_Exercise requirements_. Only these lines, please: the first one of the records through the one containing "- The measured", retyped exactly, both ends included and pictures omitted.
(Entries supplied)
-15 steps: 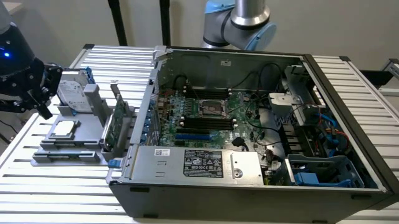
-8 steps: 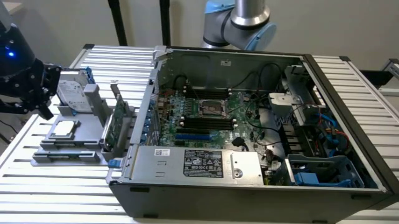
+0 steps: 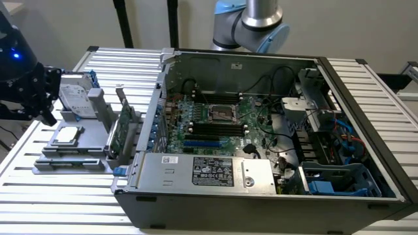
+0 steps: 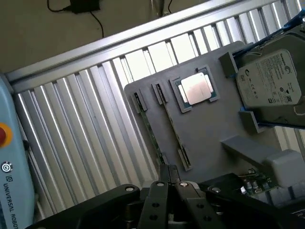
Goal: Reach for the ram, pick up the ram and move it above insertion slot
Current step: 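Pick up the ram and move it above insertion slot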
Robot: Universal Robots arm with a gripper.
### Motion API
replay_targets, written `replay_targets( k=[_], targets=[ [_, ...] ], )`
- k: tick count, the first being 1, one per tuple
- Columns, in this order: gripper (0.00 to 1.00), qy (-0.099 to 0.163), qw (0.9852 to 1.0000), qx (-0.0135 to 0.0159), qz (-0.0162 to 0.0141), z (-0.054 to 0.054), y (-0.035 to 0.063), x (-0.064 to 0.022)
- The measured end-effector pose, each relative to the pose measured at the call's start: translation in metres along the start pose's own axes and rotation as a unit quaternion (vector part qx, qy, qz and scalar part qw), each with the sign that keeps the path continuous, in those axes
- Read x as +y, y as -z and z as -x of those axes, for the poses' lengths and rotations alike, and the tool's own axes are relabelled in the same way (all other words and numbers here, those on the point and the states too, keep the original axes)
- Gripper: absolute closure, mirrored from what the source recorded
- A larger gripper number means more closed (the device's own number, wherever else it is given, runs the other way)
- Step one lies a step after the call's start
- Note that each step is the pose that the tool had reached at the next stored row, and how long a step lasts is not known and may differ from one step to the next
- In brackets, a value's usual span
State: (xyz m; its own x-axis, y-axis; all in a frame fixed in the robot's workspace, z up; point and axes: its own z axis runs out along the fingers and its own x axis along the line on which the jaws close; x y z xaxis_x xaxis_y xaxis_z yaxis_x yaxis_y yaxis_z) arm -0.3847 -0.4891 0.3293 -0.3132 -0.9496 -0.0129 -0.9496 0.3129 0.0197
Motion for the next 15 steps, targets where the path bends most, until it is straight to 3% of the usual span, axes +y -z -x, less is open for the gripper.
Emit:
replay_targets(
  k=[4, 7, 11, 15],
  targets=[
    [0.89, 0.036, 0.9993, 0.0001, -0.0014, 0.0000, -0.0006, 0.0000],
    [0.89, 0.063, 0.9980, 0.0002, -0.0022, 0.0000, -0.0009, 0.0000],
    [0.89, 0.100, 0.9950, 0.0006, -0.0026, 0.0000, -0.0015, 0.0000],
    [0.89, 0.136, 0.9907, 0.0012, -0.0022, 0.0000, -0.0022, 0.0000]
  ],
)
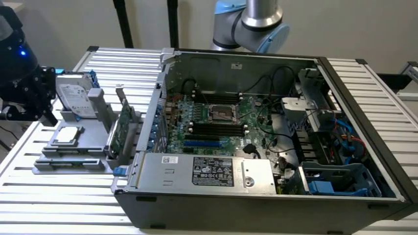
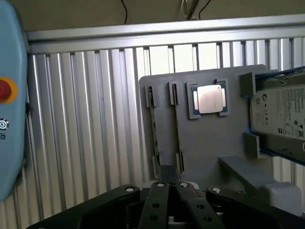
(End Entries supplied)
_Task answer_.
-15 steps: 
-8 steps: 
+0 steps: 
+0 steps: 
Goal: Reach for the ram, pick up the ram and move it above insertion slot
Current step: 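Pick up the ram and move it above insertion slot
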Robot: Universal Robots arm with a gripper.
### Motion API
replay_targets, written `replay_targets( k=[_], targets=[ [_, ...] ], )`
- k: tick count, the first being 1, one per tuple
- Columns, in this order: gripper (0.00 to 1.00), qy (-0.099 to 0.163), qw (0.9852 to 1.0000), qx (-0.0135 to 0.0159), qz (-0.0162 to 0.0141), z (-0.054 to 0.054), y (-0.035 to 0.063), x (-0.064 to 0.022)
- The measured end-effector pose, each relative to the pose measured at the call's start: translation in metres along the start pose's own axes and rotation as a unit quaternion (vector part qx, qy, qz and scalar part qw), each with the sign that keeps the path continuous, in those axes

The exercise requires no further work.